Bagja menambahkan bahwa jeda waktu ini juga dapat berdampak positif pada partisipasi masyarakat. Partai politik juga dapat memanfaatkan waktu tersebut untuk melakukan sinergi dalam menentukan calon kepala daerah yang akan diusung.
Selain itu, Bawaslu RI juga mengusulkan model lain, yaitu pelaksanaan Pemilu Legislatif dan Pilpres secara serentak pada tahun 2029, diikuti dengan Pilkada satu atau dua tahun kemudian.
"Misalnya, pada tahun 2029, pemilihan anggota DPR, DPD, Presiden, DPD Provinsi, dan DPD Kabupaten/Kota dilaksanakan bersamaan. Kemudian, pada tahun 2030 atau 2031, baru dilaksanakan Pilkada Gubernur dan Bupati. Dengan demikian, ada masa jeda," jelas Bagja.
Bawaslu RI meyakini bahwa usulan ini akan memberikan dasar yang kuat untuk menyehatkan penyelenggaraan pemilu. Selain itu, partai politik juga akan memiliki ruang yang cukup untuk mempersiapkan calon terbaik untuk diusung dalam Pilkada.
"Pertimbangan fundamental dalam membentuk model kesehatan pemilu adalah perlindungan hak pilih dan menghindari kebingungan pemilih. Hal ini bertujuan untuk meningkatkan angka partisipasi, menekan jumlah surat suara tidak sah, dan mengurangi potensi kesalahan akibat terlalu banyak surat suara," terang Bagja.
Lebih lanjut, Bagja menekankan bahwa usulan ini juga akan menjamin perlindungan hak pilih bagi kandidat maupun partai politik. Partai politik akan memiliki waktu yang cukup untuk mempersiapkan diri menghadapi kontestasi, termasuk melakukan kaderisasi untuk pencalonan dalam pemilu.
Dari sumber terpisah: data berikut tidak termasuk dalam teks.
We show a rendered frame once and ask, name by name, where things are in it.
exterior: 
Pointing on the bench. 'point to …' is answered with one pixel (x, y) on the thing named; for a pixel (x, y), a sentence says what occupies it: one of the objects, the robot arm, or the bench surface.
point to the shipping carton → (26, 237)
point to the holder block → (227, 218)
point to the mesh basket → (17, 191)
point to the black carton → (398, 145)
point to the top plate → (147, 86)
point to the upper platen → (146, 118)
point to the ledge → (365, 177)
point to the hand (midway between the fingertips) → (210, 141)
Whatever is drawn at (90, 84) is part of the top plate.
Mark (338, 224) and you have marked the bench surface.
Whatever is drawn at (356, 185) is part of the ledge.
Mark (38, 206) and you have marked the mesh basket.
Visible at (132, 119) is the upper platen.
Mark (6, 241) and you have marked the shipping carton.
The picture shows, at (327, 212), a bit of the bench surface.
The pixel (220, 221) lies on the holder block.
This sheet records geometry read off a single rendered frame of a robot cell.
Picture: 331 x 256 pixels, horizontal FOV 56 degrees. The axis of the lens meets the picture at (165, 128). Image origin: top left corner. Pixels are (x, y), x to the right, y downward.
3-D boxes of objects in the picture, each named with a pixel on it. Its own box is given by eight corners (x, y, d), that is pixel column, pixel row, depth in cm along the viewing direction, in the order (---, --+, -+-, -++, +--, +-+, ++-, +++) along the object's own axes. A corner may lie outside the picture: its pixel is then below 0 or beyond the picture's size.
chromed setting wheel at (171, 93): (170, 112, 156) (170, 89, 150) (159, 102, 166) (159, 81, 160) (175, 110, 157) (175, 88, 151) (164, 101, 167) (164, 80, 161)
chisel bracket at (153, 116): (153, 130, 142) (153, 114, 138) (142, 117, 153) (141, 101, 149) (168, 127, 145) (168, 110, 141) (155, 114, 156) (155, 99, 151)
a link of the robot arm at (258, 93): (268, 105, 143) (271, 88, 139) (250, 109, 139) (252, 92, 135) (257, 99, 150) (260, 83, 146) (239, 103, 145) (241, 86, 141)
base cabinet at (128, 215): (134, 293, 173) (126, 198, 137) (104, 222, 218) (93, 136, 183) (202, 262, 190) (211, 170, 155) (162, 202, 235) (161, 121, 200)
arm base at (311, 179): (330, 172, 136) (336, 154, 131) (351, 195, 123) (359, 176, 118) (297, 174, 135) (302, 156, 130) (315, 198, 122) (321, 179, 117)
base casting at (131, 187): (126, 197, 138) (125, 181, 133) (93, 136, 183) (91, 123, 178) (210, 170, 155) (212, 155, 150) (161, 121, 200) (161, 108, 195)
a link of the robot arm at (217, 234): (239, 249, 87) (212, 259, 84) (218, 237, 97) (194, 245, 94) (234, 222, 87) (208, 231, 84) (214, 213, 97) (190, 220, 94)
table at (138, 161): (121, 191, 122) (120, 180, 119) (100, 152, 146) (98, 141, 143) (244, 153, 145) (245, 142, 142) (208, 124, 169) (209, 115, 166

Manfaat lain dari jeda waktu ini adalah beban kerja penyelenggara pemilu dapat lebih seimbang. Selain itu, fokus pengawasan dapat lebih terjaga, dan potensi pelanggaran dalam pengadaan dan distribusi logistik dapat diminimalkan.
"Waktu yang dibutuhkan oleh KPU untuk pengadaan dan distribusi logistik sangat terbatas pada Pemilu 2024. Seharusnya, waktu tersebut diperluas agar tidak terjadi distribusi logistik yang tertukar, terlambat, atau kurang," kata Bagja.
Terakhir, Bagja berharap bahwa usulan ini dapat menghindari kesalahan administratif dalam pemungutan, penghitungan, dan rekapitulasi suara. Dengan demikian, sistem hukum pemilu dapat ditegakkan dengan lebih baik di masa depan.